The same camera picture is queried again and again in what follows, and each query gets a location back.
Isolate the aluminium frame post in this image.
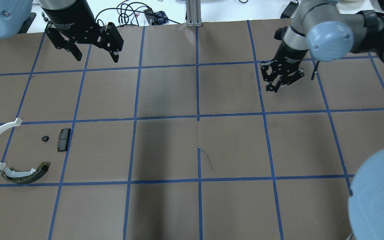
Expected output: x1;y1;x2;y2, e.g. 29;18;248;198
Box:
185;0;202;27

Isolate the curved brake shoe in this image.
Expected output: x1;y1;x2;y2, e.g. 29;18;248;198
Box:
1;162;50;184

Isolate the black power adapter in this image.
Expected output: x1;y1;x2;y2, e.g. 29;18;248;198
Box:
280;0;300;19

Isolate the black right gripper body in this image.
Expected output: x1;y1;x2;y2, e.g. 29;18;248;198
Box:
261;42;308;85

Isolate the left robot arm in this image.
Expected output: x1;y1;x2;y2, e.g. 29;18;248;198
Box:
0;0;124;63

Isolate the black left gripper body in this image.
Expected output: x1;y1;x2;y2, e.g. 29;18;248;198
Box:
41;0;124;52

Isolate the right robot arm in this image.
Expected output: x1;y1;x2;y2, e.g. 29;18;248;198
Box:
261;0;384;240

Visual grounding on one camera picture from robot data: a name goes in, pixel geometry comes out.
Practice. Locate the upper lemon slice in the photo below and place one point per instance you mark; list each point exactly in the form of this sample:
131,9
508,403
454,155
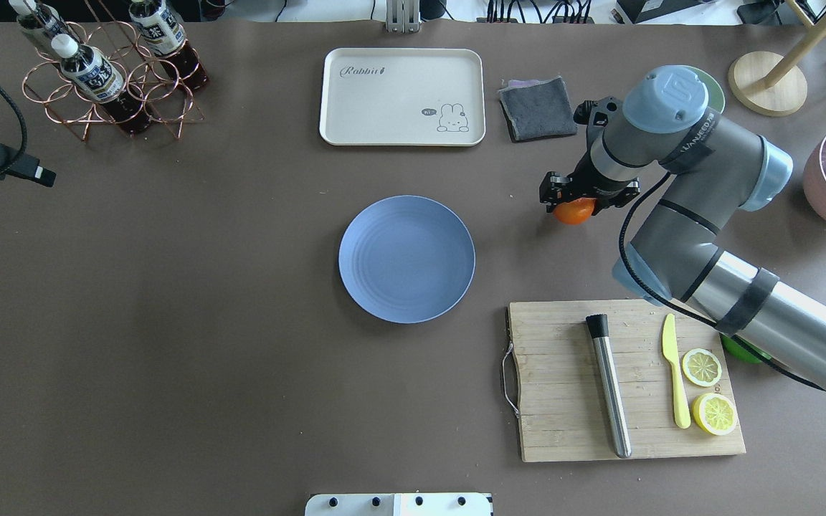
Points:
702,368

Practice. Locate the orange mandarin fruit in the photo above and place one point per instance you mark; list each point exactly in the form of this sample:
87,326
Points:
575,212

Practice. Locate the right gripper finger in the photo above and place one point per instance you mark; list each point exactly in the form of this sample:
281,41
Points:
617,201
554,191

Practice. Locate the front tea bottle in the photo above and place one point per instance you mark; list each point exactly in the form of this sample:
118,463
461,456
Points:
96,77

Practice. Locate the bamboo cutting board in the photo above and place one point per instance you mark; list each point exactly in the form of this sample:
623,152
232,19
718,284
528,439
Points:
562,415

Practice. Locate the green lime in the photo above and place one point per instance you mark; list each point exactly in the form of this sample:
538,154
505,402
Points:
735,349

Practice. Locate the steel muddler black tip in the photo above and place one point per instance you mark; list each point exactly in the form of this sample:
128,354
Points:
598,329

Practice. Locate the mint green bowl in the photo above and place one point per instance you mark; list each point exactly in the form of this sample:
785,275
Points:
716,96

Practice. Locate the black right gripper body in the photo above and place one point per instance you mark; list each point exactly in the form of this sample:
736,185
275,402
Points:
589,178

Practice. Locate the lemon slice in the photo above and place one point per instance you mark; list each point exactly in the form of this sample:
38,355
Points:
715,413
702,368

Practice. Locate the white panel with black knobs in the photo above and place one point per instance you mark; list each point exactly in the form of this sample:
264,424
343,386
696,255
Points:
411,503

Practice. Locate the cream rabbit tray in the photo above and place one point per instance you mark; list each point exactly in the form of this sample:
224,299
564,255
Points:
402,97

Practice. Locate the copper wire bottle rack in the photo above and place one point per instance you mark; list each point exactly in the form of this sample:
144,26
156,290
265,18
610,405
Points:
169,104

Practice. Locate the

Problem description: Reproduce each line of the entries in which the word "lemon" is found.

Response box:
Practice. Locate the upper lemon slice in the photo below and place one point per instance you mark; list each point exactly in the form of this sample:
Practice. Locate the lemon slice in the photo above and place one point per instance you mark; list each point exactly in the form of this sample:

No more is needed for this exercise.